女子バレーボール界を牽引した「サオリン」木村沙織さん、攻守万能のプレースタイル支えたサーブレシーブの開眼

 木村さんによると、体の中の息をすべて吐ききり、相手の動作に合わせてステップを踏んで備える。その一連の動作のリズムを一定にしたところ「呼吸があがることなく、目線もぶれず、ボールも見やすくなった」。

 その域に達したのは、2015年秋のワールドカップ(W杯)の大会後の頃というから、かなり最近の話だ。「(その極意が)最後の最後にわかった」と笑う木村さん。

 現役生活終盤の3シーズンでは、Vリーグのサーブレシーブ成功率のランキングで常に上位を争う存在にまでなっていた。

「バレーボールがすべてではない」

 木村さんはまだ30歳。惜しまれつつの引退になる。女子バレーボールでは一流選手でも、高校時代からの先輩で日本代表の中心選手だった大山加奈さんら、故障に悩まされた末に20代半ばで引退する選手も多い。

 その点で木村さんは「これまで大きなけががなかった。これは親に感謝だなと思う」と、故障に強い体に恵まれたと振り返った。

 現役を退く決断を下したのは「人生、バレーボールがすべてではない」という考えが根底にあるのだという。

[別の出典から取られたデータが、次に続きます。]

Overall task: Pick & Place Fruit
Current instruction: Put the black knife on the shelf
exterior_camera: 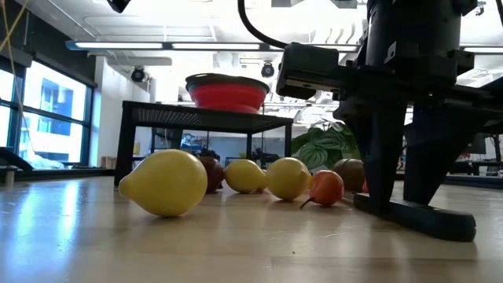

 昨年末に結婚。五輪の日本代表選手としてプレーした一流選手の中には、荒木絵里香選手(トヨタ車体)のように引退後に結婚・出産を経て現役復帰し、30代でプレーしているケースもある。それでも木村は「(将来の現役復帰は)ないです。海外にいかせてもらったり、いろんな経験をさせてもらって満足しちゃったところもある」と言い切った。